1 Anticipatory Imaginaries : Dialogues between Academic Research and the Creative Imagination Marcus Bussey , Lisa Chandler , Gary Crew , Rachel Robertson , 2018 single work criticism
— Appears in: TEXT Special Issue Website Series , October no. 52 2018;

'The future isn’t what it used to be, that’s for sure. Eminent futurist Ziauddin Sardar summed up the situation under the banner of postnormal times. Here, in true Dickensian manner, he lays out the crisis for us:

'Welcome to postnormal times. It’s a time when little out there can be trusted or gives us confidence. The espiritu del tiempo, the spirit of our age, is characterised by uncertainty, rapid change, realignment of power, upheaval and chaotic behaviour. We live in an in-between period where old orthodoxies are dying, new ones have yet to be born, and very few things seem to make sense. Ours is a transitional age, a time without the confidence that we can return to any past we have known and with no confidence in any path to a desirable, attainable or sustainable future.
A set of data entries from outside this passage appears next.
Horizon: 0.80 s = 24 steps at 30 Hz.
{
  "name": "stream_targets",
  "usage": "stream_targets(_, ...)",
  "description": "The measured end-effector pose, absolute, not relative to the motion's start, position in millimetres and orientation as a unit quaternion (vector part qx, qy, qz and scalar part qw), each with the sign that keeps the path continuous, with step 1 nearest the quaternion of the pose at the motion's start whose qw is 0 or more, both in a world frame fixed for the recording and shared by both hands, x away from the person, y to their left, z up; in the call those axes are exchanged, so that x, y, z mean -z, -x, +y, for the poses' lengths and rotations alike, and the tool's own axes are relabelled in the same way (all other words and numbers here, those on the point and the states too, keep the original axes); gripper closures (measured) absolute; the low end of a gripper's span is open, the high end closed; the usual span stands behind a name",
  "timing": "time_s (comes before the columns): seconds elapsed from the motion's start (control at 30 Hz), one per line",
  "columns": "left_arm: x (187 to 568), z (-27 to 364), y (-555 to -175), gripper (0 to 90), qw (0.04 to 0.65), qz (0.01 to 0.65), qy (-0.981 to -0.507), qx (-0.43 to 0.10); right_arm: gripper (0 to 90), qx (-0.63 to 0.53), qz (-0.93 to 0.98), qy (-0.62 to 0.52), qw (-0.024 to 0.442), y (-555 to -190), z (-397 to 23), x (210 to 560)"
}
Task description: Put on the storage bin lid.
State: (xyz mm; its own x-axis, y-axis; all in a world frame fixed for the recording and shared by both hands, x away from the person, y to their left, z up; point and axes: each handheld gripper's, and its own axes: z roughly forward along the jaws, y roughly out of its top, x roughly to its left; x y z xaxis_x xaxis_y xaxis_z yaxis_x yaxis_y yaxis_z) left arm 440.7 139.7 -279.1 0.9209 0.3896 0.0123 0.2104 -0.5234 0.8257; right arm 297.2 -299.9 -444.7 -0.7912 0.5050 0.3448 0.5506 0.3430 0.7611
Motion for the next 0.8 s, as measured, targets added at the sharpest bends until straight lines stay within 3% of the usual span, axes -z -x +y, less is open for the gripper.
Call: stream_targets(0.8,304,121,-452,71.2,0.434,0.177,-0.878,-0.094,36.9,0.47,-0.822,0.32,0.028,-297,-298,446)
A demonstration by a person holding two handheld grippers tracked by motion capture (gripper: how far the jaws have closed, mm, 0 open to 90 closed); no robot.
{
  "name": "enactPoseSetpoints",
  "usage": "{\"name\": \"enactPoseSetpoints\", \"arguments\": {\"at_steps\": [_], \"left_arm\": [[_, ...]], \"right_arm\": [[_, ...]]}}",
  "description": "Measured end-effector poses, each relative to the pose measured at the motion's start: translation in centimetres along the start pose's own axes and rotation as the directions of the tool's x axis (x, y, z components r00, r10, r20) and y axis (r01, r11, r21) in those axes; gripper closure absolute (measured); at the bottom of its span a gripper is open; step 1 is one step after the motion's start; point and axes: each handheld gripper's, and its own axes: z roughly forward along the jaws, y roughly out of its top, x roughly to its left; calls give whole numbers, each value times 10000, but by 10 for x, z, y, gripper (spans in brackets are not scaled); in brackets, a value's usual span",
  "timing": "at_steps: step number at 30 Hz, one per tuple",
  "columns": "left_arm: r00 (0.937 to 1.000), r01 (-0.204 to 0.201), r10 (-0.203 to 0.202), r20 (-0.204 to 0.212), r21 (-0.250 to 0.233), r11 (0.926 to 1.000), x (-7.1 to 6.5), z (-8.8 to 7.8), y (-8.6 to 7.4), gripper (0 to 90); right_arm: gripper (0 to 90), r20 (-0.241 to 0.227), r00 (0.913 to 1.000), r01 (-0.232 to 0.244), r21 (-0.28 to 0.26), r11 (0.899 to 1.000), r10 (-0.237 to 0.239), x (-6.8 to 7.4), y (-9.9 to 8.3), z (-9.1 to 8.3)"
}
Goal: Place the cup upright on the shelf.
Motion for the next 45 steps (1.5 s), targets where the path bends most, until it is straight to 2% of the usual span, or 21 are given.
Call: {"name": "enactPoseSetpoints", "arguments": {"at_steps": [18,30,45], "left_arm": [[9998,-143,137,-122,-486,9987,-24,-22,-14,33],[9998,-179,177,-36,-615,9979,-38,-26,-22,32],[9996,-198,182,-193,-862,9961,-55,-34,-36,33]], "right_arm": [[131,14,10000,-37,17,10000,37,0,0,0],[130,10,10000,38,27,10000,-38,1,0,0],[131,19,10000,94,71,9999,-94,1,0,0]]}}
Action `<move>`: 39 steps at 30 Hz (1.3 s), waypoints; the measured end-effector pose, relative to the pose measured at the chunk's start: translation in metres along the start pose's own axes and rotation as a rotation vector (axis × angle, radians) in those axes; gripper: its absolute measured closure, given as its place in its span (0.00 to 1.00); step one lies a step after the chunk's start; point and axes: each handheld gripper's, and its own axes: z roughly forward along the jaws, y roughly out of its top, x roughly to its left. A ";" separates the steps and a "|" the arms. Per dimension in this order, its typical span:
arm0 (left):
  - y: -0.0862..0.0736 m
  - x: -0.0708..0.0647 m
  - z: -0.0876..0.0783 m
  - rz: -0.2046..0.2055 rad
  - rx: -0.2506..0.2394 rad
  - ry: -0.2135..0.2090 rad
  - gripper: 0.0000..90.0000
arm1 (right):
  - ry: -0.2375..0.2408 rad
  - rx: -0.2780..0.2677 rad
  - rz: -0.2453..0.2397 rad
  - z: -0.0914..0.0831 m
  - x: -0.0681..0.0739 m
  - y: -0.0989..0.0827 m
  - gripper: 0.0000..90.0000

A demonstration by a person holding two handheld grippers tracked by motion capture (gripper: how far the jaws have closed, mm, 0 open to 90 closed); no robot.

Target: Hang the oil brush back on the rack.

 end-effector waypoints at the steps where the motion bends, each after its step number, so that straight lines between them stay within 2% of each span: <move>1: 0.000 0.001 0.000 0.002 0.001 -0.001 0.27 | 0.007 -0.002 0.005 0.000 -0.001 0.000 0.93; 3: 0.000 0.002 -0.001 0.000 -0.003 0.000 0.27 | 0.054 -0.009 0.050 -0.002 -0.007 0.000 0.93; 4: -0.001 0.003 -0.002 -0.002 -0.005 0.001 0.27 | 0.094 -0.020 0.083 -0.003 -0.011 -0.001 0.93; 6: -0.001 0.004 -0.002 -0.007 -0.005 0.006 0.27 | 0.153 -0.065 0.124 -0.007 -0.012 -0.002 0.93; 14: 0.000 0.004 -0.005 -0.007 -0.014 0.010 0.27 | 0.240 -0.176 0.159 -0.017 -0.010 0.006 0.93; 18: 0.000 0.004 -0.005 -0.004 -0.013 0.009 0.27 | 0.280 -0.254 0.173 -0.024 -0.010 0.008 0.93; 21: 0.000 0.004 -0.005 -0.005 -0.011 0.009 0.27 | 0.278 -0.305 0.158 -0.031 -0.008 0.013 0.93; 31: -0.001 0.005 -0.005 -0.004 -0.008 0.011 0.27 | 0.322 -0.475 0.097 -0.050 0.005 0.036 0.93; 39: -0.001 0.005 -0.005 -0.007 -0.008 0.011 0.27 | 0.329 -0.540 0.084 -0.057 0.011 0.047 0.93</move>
It is a time when all choices seem perilous, likely to lead to ruin, if not entirely over the edge of the abyss. In our time it is possible to dream all dreams of visionary futures but almost impossible to believe we have the capability or commitment to make any of them a reality. We live in a state of flux beset by indecision: what is for the best, which is worse? We are disempowered by the risks, cowed into timidity by fear of the choices we might be inclined or persuaded to contemplate (2010 p. 435).'  (Introduction)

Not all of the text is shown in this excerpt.